Buckingham cannot get his messengers to ride into Wales to bring out the Welsh men loyal to the Tudors. His scouts are cut down the moment they are out of sight of the main column, so his army cannot swell with hard fighting men, as Lady Margaret promised him that it would. Instead, every night, and at every stop, and even in broad daylight on the road, his men are slipping away. They are saying he is an unlucky leader and that his campaign will be washed away. Every time they line up to march they are fewer; he can see the column on the drowned road does not stretch so long. When he rides up and down, cheering the men on, promising them victory, they don’t meet his eyes. They keep their heads down, as if his optimistic speech and the pelting of the rain are both the same meaningless noise.
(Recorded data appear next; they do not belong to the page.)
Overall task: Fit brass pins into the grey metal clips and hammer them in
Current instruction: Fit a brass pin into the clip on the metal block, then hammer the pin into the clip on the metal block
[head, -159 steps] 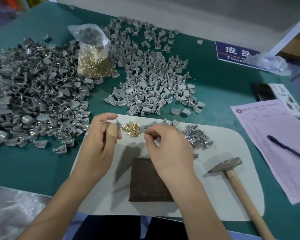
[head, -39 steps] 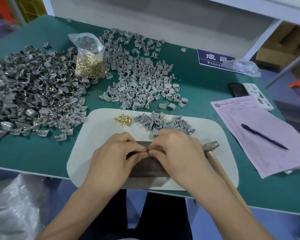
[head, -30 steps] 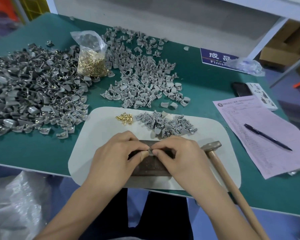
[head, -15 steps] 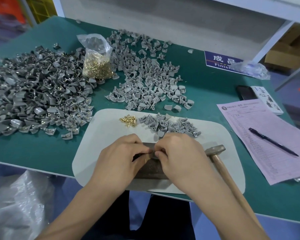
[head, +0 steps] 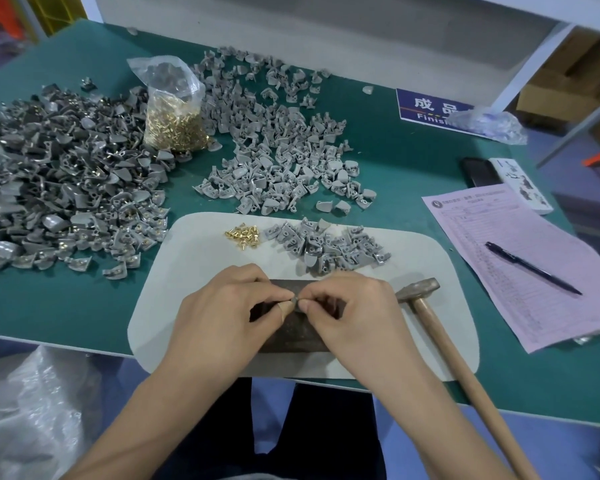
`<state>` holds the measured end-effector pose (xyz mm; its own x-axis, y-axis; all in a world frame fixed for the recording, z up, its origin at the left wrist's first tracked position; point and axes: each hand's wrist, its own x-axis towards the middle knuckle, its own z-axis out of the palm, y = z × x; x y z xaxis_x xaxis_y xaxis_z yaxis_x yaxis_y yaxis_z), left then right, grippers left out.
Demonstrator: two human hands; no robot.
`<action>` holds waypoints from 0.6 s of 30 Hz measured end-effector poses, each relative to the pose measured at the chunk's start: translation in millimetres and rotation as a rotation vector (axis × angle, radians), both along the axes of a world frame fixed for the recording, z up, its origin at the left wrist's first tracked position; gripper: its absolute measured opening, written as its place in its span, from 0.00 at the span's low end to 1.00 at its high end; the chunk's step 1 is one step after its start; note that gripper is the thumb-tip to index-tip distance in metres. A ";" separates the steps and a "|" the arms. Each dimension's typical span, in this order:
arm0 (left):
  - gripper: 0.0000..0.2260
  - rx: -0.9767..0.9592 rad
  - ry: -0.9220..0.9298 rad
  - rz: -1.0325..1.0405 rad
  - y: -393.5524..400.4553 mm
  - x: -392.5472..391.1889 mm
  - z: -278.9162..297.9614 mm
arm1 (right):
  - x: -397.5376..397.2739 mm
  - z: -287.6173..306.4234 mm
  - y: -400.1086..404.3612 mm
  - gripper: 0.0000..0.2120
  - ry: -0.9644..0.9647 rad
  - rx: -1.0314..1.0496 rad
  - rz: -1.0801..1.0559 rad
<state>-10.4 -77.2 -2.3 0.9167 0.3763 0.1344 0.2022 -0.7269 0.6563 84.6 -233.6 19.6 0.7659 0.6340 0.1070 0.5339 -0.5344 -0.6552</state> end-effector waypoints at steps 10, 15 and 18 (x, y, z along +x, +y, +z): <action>0.02 -0.006 -0.001 -0.027 0.2 -0.3 -0.5 | 6.1 -10.6 -24.9 0.04 0.038 0.174 -0.146; 0.01 -0.008 -0.002 -0.025 -2.2 -0.1 -2.2 | 25.4 -32.3 -84.8 0.19 -0.093 -0.348 -0.705; 0.01 -0.002 -0.003 -0.028 -2.2 -1.0 -3.0 | 29.6 -35.8 -103.7 0.19 0.055 -0.452 -0.623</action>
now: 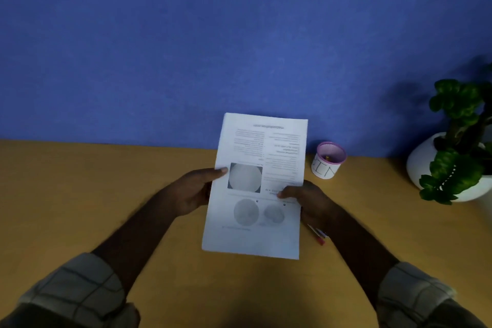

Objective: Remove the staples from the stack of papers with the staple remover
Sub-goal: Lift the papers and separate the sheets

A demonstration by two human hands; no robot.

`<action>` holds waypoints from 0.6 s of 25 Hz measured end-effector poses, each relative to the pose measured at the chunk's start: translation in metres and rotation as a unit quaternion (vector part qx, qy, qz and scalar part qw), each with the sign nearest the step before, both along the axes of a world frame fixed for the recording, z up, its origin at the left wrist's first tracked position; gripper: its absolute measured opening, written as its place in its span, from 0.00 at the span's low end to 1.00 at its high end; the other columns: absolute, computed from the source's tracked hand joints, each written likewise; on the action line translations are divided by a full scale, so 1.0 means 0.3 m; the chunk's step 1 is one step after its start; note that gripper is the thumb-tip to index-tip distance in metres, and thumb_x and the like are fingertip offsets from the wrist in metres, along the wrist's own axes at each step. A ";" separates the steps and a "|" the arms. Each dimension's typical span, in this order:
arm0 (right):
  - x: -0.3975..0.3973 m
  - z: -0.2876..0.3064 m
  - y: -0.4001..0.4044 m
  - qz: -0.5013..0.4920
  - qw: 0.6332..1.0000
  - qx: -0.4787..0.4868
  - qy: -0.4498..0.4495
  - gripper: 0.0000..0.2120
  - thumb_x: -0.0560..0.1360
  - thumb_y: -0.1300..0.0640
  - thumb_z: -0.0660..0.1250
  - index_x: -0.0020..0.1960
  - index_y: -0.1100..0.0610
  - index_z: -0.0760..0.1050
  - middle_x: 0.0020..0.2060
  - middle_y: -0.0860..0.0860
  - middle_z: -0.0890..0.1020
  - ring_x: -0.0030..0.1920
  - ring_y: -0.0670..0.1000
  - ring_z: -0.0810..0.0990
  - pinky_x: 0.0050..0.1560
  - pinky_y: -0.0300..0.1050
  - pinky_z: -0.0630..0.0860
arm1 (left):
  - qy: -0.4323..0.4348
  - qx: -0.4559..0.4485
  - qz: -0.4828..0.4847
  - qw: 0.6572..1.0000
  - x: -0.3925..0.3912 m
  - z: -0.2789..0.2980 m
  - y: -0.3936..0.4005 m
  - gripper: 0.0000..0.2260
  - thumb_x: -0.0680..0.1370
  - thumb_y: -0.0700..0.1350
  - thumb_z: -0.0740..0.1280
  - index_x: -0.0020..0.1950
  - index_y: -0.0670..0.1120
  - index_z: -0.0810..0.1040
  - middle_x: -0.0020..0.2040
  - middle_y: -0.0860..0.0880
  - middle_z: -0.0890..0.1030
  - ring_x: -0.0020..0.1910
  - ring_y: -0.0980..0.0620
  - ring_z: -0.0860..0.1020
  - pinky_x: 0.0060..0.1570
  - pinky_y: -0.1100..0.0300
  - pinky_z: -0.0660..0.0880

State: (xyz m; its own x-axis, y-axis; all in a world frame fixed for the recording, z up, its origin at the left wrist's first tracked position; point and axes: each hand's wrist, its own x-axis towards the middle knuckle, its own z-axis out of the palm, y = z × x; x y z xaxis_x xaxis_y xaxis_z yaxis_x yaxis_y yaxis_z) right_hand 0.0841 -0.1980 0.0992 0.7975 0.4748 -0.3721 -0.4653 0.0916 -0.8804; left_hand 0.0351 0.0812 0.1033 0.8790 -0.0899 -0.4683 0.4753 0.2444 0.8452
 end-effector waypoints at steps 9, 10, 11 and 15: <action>-0.086 -0.089 0.111 -0.167 0.956 -0.145 -0.195 0.12 0.78 0.58 0.66 0.60 0.47 0.78 0.52 0.40 0.82 0.52 0.44 0.81 0.49 0.41 0.79 | -0.207 0.147 0.218 0.942 -0.060 -0.066 -0.205 0.09 0.76 0.43 0.73 0.51 0.57 0.85 0.50 0.55 0.87 0.51 0.53 0.85 0.45 0.62 0.81; -0.100 -0.107 0.119 -0.182 0.951 -0.135 -0.209 0.10 0.78 0.55 0.66 0.57 0.42 0.77 0.49 0.35 0.82 0.49 0.39 0.81 0.48 0.38 0.79 | -0.230 0.149 0.230 0.934 -0.070 -0.074 -0.218 0.10 0.76 0.42 0.73 0.49 0.58 0.85 0.50 0.57 0.87 0.50 0.56 0.85 0.44 0.64 0.81; -0.116 -0.128 0.124 -0.186 0.949 -0.132 -0.216 0.08 0.78 0.52 0.66 0.53 0.38 0.76 0.46 0.32 0.82 0.48 0.36 0.81 0.45 0.34 0.79 | -0.241 0.153 0.237 0.929 -0.080 -0.091 -0.226 0.10 0.76 0.42 0.73 0.49 0.59 0.85 0.50 0.58 0.87 0.50 0.58 0.85 0.43 0.65 0.81; -0.168 -0.257 0.101 -0.153 0.949 -0.206 -0.180 0.06 0.79 0.52 0.65 0.54 0.43 0.76 0.51 0.42 0.82 0.56 0.47 0.81 0.52 0.44 0.78 | -0.152 0.231 0.195 0.941 -0.128 -0.192 -0.261 0.08 0.77 0.44 0.73 0.43 0.58 0.83 0.44 0.56 0.86 0.47 0.55 0.84 0.39 0.66 0.79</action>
State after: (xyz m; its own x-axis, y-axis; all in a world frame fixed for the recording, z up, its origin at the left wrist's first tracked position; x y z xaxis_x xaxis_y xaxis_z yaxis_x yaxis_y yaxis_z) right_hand 0.0337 -0.1677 0.0221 0.9856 0.0735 -0.1525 -0.1338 -0.2137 -0.9677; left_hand -0.0033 0.0028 0.0457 0.9024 0.4191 -0.1005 0.1454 -0.0765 0.9864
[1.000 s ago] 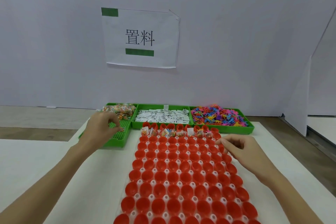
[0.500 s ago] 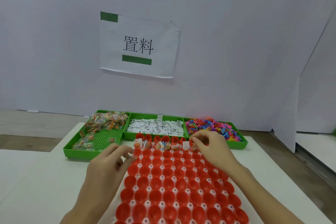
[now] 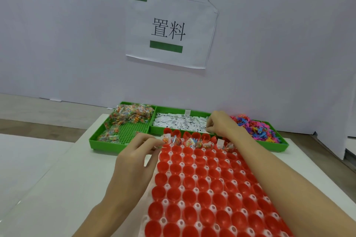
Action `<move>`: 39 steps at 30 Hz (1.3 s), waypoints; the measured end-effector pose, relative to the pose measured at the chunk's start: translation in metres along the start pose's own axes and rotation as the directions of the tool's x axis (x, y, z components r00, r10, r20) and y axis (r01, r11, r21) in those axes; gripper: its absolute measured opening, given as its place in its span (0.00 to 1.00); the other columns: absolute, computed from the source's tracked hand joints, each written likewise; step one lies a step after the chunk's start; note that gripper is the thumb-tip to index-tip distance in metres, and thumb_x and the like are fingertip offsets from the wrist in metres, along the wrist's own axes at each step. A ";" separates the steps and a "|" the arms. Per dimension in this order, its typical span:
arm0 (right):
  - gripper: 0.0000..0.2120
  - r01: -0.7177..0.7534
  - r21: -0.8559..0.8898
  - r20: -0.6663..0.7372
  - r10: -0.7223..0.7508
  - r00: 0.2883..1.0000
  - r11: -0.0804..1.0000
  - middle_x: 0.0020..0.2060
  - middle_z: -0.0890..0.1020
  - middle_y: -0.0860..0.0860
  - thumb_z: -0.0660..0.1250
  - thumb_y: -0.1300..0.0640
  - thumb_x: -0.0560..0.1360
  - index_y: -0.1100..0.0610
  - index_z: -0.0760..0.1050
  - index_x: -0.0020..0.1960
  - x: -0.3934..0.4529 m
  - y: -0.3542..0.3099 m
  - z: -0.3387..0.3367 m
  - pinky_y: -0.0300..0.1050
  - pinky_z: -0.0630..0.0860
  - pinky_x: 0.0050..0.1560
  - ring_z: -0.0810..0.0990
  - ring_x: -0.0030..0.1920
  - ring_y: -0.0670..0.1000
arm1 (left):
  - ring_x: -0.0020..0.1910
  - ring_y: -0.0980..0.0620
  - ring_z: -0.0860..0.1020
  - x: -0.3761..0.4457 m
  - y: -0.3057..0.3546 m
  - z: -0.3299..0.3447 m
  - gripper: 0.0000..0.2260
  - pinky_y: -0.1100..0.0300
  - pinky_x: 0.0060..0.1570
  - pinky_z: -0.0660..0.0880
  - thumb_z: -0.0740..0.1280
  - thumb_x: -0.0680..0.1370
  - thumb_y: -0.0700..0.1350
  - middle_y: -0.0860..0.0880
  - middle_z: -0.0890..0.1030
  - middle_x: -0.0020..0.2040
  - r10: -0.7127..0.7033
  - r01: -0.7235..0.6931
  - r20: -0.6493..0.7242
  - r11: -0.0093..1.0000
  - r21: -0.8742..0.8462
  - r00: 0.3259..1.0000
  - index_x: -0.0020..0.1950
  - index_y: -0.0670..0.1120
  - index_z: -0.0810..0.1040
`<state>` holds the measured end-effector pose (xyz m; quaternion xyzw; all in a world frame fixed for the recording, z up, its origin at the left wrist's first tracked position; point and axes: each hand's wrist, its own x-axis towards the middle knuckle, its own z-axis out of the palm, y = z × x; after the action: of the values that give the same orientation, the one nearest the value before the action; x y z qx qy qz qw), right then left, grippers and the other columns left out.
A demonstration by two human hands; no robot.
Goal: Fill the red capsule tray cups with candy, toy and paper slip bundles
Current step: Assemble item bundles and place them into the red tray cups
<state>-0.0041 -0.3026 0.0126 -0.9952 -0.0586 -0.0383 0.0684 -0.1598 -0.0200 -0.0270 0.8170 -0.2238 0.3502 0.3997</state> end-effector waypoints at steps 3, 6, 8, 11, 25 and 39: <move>0.05 -0.001 0.022 0.003 0.001 1.000 1.000 0.45 0.85 0.66 0.70 0.68 0.73 0.71 0.81 0.44 0.002 0.000 0.001 0.57 0.83 0.47 0.85 0.46 0.63 | 0.45 0.63 0.79 -0.001 0.002 0.001 0.08 0.63 0.46 0.79 0.74 0.75 0.35 0.57 0.78 0.48 0.012 -0.012 0.008 1.000 0.002 1.000 0.50 0.47 0.85; 0.05 -0.013 0.031 0.005 0.013 1.000 0.999 0.45 0.84 0.68 0.68 0.69 0.71 0.73 0.79 0.43 -0.001 0.001 0.002 0.56 0.81 0.42 0.84 0.43 0.64 | 0.44 0.62 0.79 -0.002 0.004 0.002 0.07 0.63 0.45 0.79 0.74 0.75 0.35 0.57 0.78 0.48 0.004 -0.004 0.025 1.000 0.001 1.000 0.49 0.47 0.85; 0.06 -0.023 0.032 -0.008 0.023 1.000 0.999 0.41 0.83 0.68 0.67 0.69 0.71 0.72 0.77 0.38 -0.003 0.000 0.002 0.51 0.75 0.36 0.78 0.33 0.59 | 0.44 0.62 0.79 -0.002 0.005 0.001 0.07 0.64 0.45 0.79 0.74 0.75 0.35 0.57 0.78 0.48 -0.002 0.002 0.027 1.000 0.003 1.000 0.49 0.47 0.85; 0.11 -0.014 0.042 -0.040 0.015 0.999 0.999 0.31 0.75 0.65 0.66 0.68 0.71 0.60 0.72 0.32 -0.005 -0.001 0.000 0.46 0.70 0.35 0.71 0.32 0.52 | 0.44 0.62 0.79 -0.001 0.004 0.001 0.07 0.65 0.45 0.79 0.75 0.74 0.35 0.56 0.79 0.47 -0.002 0.002 0.026 1.000 0.012 1.000 0.48 0.46 0.85; 0.09 -0.078 0.411 -0.194 0.171 0.966 0.908 0.39 0.86 0.52 0.70 0.58 0.78 0.60 0.84 0.41 -0.012 0.017 0.001 0.33 0.72 0.31 0.77 0.30 0.40 | 0.45 0.62 0.80 0.000 0.001 0.000 0.07 0.74 0.45 0.75 0.75 0.74 0.37 0.60 0.79 0.46 -0.058 0.059 0.029 0.998 -0.034 0.998 0.48 0.48 0.85; 0.10 -0.053 0.446 -0.185 0.150 0.971 0.893 0.42 0.86 0.52 0.67 0.56 0.81 0.57 0.83 0.44 -0.039 0.023 0.003 0.51 0.82 0.51 0.84 0.45 0.57 | 0.43 0.58 0.81 -0.001 0.007 0.000 0.09 0.70 0.39 0.76 0.77 0.73 0.38 0.63 0.81 0.44 -0.102 0.105 0.066 0.994 -0.043 0.993 0.48 0.51 0.85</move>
<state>-0.0396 -0.3292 0.0030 -0.9459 -0.0058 -0.1276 0.2982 -0.1650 -0.0242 -0.0241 0.8287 -0.2020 0.2975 0.4289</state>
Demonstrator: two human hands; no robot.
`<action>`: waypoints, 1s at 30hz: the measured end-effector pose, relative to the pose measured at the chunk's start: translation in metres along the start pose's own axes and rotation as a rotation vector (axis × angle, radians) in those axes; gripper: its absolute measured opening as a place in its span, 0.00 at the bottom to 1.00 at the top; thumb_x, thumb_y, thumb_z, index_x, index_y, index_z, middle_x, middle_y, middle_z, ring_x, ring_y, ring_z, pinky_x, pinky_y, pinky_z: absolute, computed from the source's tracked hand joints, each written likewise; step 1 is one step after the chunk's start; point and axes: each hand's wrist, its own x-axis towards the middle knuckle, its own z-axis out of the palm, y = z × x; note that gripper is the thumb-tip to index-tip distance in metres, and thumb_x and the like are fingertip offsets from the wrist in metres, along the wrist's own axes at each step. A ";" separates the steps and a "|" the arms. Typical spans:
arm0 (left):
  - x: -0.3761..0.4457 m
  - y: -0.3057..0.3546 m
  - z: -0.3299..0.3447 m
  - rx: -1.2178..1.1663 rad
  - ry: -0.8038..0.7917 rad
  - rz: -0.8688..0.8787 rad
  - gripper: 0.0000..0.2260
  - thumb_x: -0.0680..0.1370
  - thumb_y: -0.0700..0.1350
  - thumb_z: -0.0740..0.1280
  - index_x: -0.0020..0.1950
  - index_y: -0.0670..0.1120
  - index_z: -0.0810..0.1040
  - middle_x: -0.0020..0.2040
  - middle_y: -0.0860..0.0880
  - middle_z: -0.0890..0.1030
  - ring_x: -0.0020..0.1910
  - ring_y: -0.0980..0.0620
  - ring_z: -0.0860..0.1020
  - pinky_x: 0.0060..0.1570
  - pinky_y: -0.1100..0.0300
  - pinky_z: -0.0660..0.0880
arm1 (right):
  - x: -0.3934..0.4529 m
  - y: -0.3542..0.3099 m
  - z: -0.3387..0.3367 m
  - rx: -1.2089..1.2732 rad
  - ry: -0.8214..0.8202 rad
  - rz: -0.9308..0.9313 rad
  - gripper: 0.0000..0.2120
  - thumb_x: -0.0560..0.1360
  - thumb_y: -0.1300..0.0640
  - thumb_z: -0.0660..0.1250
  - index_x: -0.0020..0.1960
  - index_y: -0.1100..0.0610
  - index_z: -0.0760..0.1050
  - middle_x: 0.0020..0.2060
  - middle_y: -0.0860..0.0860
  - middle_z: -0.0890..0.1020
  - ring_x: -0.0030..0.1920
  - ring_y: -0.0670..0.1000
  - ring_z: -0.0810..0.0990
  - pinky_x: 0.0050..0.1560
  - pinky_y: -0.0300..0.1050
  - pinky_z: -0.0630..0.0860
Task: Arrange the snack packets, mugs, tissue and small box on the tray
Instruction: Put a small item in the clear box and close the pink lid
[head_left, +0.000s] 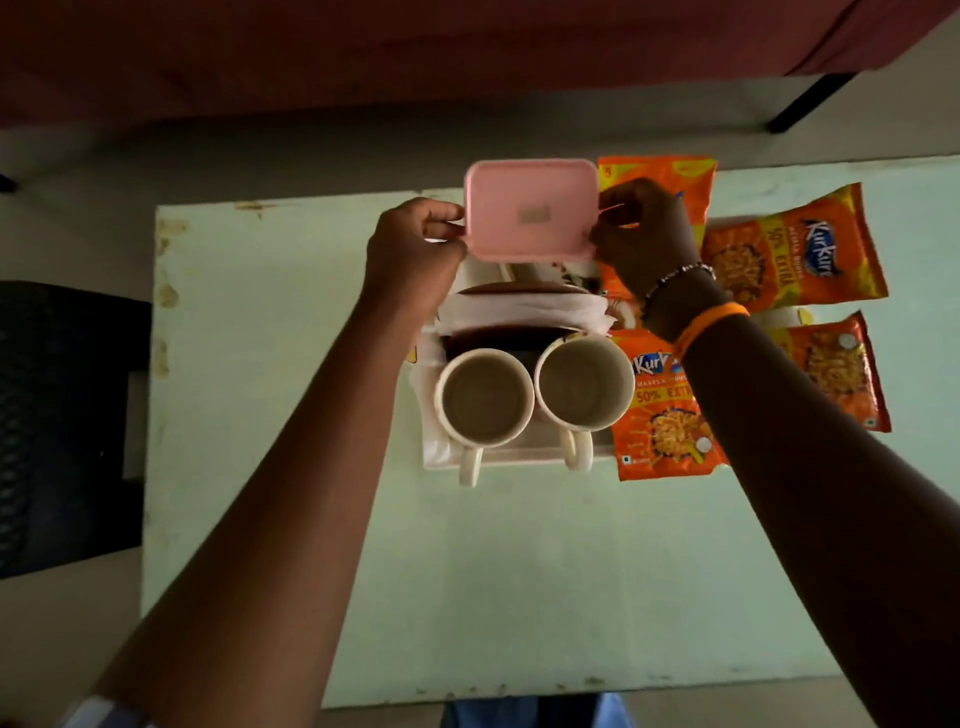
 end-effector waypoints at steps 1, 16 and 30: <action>0.004 -0.004 0.003 0.027 -0.016 -0.001 0.13 0.73 0.40 0.67 0.58 0.44 0.78 0.53 0.47 0.82 0.52 0.51 0.79 0.53 0.60 0.75 | 0.006 0.004 0.004 -0.078 -0.005 0.006 0.13 0.71 0.67 0.63 0.55 0.61 0.75 0.53 0.59 0.82 0.52 0.56 0.79 0.56 0.54 0.77; 0.005 -0.040 0.028 0.142 -0.088 -0.035 0.15 0.77 0.42 0.61 0.63 0.45 0.75 0.60 0.44 0.80 0.60 0.46 0.76 0.59 0.57 0.71 | 0.018 0.032 0.024 -0.232 -0.026 0.051 0.13 0.71 0.63 0.68 0.55 0.60 0.78 0.54 0.58 0.82 0.56 0.55 0.79 0.48 0.37 0.67; -0.083 -0.019 0.048 0.409 0.161 0.390 0.23 0.80 0.42 0.56 0.74 0.43 0.57 0.75 0.44 0.61 0.76 0.44 0.53 0.73 0.53 0.46 | -0.066 0.049 -0.025 -0.508 0.113 -0.405 0.25 0.77 0.55 0.58 0.72 0.60 0.60 0.73 0.59 0.63 0.74 0.60 0.59 0.74 0.53 0.55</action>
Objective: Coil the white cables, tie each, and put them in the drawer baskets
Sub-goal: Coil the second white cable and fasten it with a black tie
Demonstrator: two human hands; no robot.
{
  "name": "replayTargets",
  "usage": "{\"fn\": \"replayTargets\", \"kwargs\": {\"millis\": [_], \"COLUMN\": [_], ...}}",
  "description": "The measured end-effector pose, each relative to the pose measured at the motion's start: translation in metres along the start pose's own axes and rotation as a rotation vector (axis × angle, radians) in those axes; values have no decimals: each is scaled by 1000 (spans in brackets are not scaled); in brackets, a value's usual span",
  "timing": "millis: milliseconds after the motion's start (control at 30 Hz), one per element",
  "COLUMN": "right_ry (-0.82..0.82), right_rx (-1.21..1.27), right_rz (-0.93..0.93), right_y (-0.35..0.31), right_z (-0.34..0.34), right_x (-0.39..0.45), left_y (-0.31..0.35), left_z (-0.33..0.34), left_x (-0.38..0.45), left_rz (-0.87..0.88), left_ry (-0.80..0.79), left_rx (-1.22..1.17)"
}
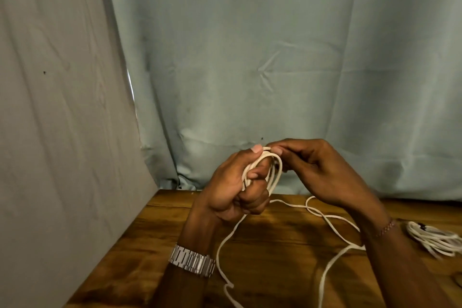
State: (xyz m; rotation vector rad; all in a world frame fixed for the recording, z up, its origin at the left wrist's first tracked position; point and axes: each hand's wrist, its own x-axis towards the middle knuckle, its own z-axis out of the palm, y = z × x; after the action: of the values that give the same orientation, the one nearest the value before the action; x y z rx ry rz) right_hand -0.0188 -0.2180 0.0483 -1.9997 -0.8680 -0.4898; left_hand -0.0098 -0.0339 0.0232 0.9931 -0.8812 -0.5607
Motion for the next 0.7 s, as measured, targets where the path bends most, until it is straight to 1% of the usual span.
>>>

Buckingham cannot know, but he guesses that Henry Tudor, the ally he plans to betray, is also beaten by the wall of water that never stops. He is pinned in port by the same storm that is blowing Buckingham’s army away. Henry Tudor has five thousand mercenaries, a massive force, an unbeatable force, paid and armed by the Duke of Brittany—enough to take England on his own. He has knights and horse and cannon and five ships, an expedition that cannot fail—except for the wind and the pouring rain. The ships toss and yaw; even inside the shelter of the harbor, they twang at the mooring ropes. The men, packed inside for the short journey across the English sea, vomit with seasickness, miserable in the hold. Henry Tudor strides like a caged lion on the dockside, looking for a break in the clouds, for the wind to change. The skies pour down on his copper head without pity. The horizon is black with more rain, the wind is onshore, always onshore, keeping his ships shuddering against the harbor walls.